Зимняя пробежка – не так уж и сложно

Зимняя пробежка – не так уж и сложно

    Считается, что зимой бегать непросто. Если вы привыкли к бегу в тёплое время года, то становится тяжело продолжать бегать в суровый морозный сезон. Если же вы хотите начать бегать, а на дворе зима, то существует несколько нюансов, знание которых облегчит “вхождение” в зимние тренировки.

    На летних пробежках мы полны сил и мотивации. Зимой  мы часто лишь ищем оправдания, которые убеждают нас остаться дома. Бег зимой, в холодную погоду великолепен. Он дает вам чувство достижения, которого вы никогда не получите, бегая на дорожке в стенах комфортного помещения.

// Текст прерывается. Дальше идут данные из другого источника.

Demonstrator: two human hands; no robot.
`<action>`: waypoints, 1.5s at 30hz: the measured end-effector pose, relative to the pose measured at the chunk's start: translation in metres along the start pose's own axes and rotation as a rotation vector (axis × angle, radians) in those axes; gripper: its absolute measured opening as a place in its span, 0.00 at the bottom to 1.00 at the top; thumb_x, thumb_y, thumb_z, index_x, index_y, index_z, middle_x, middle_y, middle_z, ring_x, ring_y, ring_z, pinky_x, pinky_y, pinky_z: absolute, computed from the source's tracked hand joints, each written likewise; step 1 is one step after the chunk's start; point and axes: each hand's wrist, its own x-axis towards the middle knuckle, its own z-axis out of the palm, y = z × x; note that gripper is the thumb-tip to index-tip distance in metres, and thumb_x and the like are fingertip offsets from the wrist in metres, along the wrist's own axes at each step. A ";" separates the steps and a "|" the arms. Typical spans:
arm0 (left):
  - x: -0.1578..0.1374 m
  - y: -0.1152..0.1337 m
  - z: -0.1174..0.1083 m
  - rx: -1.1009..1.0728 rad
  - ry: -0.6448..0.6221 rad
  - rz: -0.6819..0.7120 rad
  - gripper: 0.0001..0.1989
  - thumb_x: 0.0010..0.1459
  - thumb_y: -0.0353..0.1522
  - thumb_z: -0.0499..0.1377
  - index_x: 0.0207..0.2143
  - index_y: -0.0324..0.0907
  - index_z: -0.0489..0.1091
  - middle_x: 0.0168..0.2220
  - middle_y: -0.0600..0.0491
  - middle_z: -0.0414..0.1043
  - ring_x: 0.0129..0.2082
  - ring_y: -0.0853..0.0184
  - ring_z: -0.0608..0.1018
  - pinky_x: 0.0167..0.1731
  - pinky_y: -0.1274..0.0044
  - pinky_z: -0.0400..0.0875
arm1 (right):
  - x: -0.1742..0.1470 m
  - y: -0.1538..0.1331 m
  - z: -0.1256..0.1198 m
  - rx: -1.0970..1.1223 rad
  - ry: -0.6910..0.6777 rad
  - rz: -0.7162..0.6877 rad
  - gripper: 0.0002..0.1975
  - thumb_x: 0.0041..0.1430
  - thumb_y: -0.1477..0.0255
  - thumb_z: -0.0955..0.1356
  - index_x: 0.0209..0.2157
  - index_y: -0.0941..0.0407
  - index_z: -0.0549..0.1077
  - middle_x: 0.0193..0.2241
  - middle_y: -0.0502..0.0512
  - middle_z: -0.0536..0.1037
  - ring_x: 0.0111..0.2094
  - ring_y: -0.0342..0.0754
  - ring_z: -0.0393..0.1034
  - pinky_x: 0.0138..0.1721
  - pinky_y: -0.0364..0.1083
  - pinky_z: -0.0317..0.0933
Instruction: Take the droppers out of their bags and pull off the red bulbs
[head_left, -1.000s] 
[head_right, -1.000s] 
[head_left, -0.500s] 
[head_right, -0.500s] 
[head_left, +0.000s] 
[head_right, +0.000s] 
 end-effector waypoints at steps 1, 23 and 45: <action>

    Некоторые нюансы бега зимой

    1. Каждый раз, когда нога бегуна касается земли, тело должно оттолкнуть ее обратно как можно быстрее. Поверхность, по которой мы бегаем зимой, может сделать эту работу более трудной. Бег зимой вынудит вас перемалывать снег, а это сложно. Это является одновременно и минусом и плюсом. Бег по снегу может сделать вас гораздо сильнее и быстрее, чем   летние тренировки. Так что, если вы начинаете бегать зимой, то летом вам будет проще, и вы сможете пробежать еще больше.
    2. Зимняя пробежка
    3. Телу время от времени нужен период перезагрузки. Нам нужны периоды времени, когда мы можем тренироваться, спокойно набирая километры, и не думать о скорости. Ненастная зимняя погода замедляет нас, и бег зимой — медленный. Зимние пробежки могут принести удовольствие и ментальный отдых – ведь темп снижен, есть время отвлечься от проблем и забот.
    4. Бег в жару опасен для организма. Организму приходится напряженно работать, чтобы охлаждать ваше тело в 30-градусную жару. Холод — это естественное охлаждение для вашего организма. У вашего тела — очень эффективные механизмы, позволяющие согревать вдыхаемый воздух прежде, чем он доберется до легких, так что по поводу легких переживать не стоит, но есть несколько нюансов по поводу дыхания и защиты области шеи и горла.
    5. Перед пробежкой обязательно нужно сделать суставную разминку. Это общее правило для любых видов спорта, но зимой разминка критически необходима!
    6. Ради устойчивости нужно стараться сильно не наклоняться вперед, приземляться на середину стопы – нагружать преимущественно внешнюю ее часть.
    7. При беге лучше всего касаться языком нёба – это станет преградой для плотного потока холодного воздуха. Дополнительно можно дышать через ткань баффа или балаклавы.
    8. Заранее грамотно выстроить маршрут пробежки. Нужно оценивать состояние дорог и препятствий на маршруте.

    Как одеться на зимнюю пробежку

    Что касается одежды – лучше всего носить несколько слоев. Этот совет существует для того, чтобы не замерзнуть. Плюс, если станет жарко – можно снять промежуточный слой, чтобы не перегреваться. Что же надеть?

    Зимняя пробежка
    • Базовый слой включает в себя тайтсы и лонгслив.  Этот слой должен плотно прилегать к телу — это предотвратит попадание холодного воздуха на кожу;
    • Средним слоем можно надеть флисовую кофту;
    • Верхний слой должен быть ветрозащитным и водонепроницаемым. Этот слой защитит вас от ветра и влаги, а это крайне важно.
    • Правильные рукавицы, шапки и утеплители для шеи крайне важны. Если вы не наденете бафф (утеплитель для шеи) и шапку – вы будете терять тепло из-за незакрытых участков тела, а еще вас может “продуть”.
    • Что касается обуви – лучше присмотреть на зиму непромокаемые кроссовки. Существуют кроссовки с системой gore-tex, правда цены порой кусаются. В любом случае – обувь должна быть качественной и предназначенной именно для бега зимой.
    • Носки. Ни в коем случае не шерстяные! Лучшим выбором станут носки из полусинтетического материала, такие лучше всего пропускают воздух. Стоит присмотреться к материалу coolmax. Поверьте, в сочетании с обувью gore-tex, такие носки будут идеальным выбором.

    Ну и самое главное правило – не упадите! Советуем бегать по зимним дорогам медленно. Поворачивайте всегда плавно, снижая скорость. При этом нужно оценивать состояние дороги и препятствия на ней, ведь лучше притормозить и спокойно их обойти. В любом случае, если вы упали, следует прекратить тренировку. Проверьте места ушиба или растяжения уже дома. Обязательно нанесите противовоспалительные обезболивающие средства. Если же боль не утихает и растет, то следует обратиться к врачу.